Mar 132010
 
INSURED YET?

INSURED YET?

Well, as we all know by now, Pelosi and the gang are straining at the halter to get the reform-less reform over the finish line.  As a person of some years, I would dearly love to see a change in the current, absurdly manifested ‘situation.’  You can’t call something a system that was never designed or coordinated by anyone, so situation will just have to do.  And God help us if it had been designed by anyone from the federal government.

I’ve already written on my conviction that a few, enormous, multi-state insurance pools would allow comprehensive coverage at a decent price, but it seems that the embedded state laws and agencies would be a formidable obstacle to that, i.e., each state would have to want to get on board a national plan for insurance consolidation; and radical changes would have to be made in state insurance bureaucracies.  Not too promising.

2nd best might be pooling between or among consortia of states, again voluntarily, and hard to tell at what point, if ever, they reach the level of participation that would constitute a risk pool large enough.  Currently, by federal or state fiat, minimum levels of coverage are required of all insureds, driving up the cost of premiums, as even those who would prefer to pay a lower premium for a lower level of everyday care are forced to buy the mandated packages.

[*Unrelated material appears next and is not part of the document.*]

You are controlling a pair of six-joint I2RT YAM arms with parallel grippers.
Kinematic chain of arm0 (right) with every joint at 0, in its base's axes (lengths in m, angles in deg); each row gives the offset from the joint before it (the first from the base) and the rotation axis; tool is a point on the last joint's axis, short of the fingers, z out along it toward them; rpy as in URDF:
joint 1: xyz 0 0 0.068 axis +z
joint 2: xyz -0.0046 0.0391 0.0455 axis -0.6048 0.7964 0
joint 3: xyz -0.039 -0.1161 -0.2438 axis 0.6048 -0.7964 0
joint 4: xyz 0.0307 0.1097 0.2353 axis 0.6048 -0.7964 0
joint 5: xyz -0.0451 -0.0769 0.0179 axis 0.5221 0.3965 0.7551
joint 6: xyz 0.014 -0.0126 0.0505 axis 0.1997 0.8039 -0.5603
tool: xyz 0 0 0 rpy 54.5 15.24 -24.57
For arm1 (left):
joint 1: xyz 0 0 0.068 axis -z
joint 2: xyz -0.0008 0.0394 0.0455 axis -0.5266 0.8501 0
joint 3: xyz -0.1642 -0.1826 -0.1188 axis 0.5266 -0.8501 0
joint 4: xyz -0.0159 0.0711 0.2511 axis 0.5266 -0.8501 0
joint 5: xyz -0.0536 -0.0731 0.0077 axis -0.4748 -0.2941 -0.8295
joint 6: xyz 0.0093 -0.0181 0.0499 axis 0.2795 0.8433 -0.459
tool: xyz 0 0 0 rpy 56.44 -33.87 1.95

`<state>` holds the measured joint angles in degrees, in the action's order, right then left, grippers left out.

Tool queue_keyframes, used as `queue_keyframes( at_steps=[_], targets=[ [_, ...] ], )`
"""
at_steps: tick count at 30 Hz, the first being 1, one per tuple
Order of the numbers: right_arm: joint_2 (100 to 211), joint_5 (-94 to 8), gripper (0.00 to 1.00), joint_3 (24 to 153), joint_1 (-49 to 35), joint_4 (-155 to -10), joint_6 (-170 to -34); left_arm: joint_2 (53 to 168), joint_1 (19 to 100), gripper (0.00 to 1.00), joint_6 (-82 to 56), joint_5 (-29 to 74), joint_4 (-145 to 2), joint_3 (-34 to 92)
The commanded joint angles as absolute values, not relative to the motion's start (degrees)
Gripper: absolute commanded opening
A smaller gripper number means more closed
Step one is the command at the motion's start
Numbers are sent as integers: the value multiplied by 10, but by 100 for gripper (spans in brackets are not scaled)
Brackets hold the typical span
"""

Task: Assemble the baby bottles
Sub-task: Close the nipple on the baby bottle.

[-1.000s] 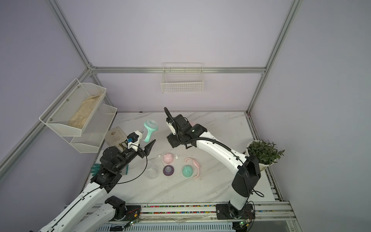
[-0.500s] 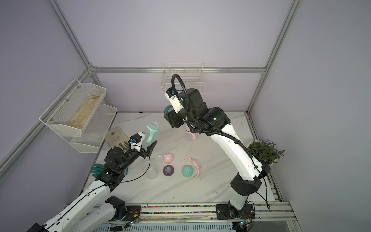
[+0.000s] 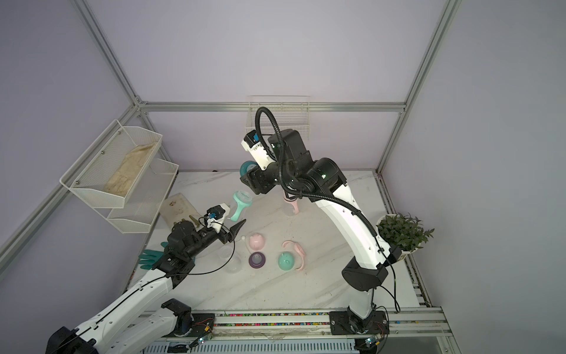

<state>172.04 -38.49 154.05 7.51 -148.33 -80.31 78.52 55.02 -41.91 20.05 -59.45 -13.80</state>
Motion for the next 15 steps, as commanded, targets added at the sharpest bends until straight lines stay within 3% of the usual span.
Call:
queue_keyframes(
  at_steps=[1, 15],
  targets=[
    [1710, -415, 47, 1538, 74, -1468, -797, 791, 554, 0, -426, 184, -565, -121],
    [1694, -442, 46, 1505, 75, -1444, -799, 800, 560, 0, -429, 194, -563, -120]
  ],
)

The argument heard most frequently from proponents of the “Exchange” and its companion elements in the Senate health bill is that interstate insurance purchasing is a bad idea because it’s a “race to the bottom.”  In order to understand this attitude, we have to assume a high level of mandated coverage and continuance of today’s state-by-state insurance oligopolies.  Thus, if you shop all those other states for coverage at a decent rate, the tendency will be for the most attractive insurance company to be one (already) in a state that decides to lowball the rates and cleverly disguise the absence of real (expensive) benefits.   In other words, a combination of what we have now with our trial lawyers well-known ‘venue shopping.’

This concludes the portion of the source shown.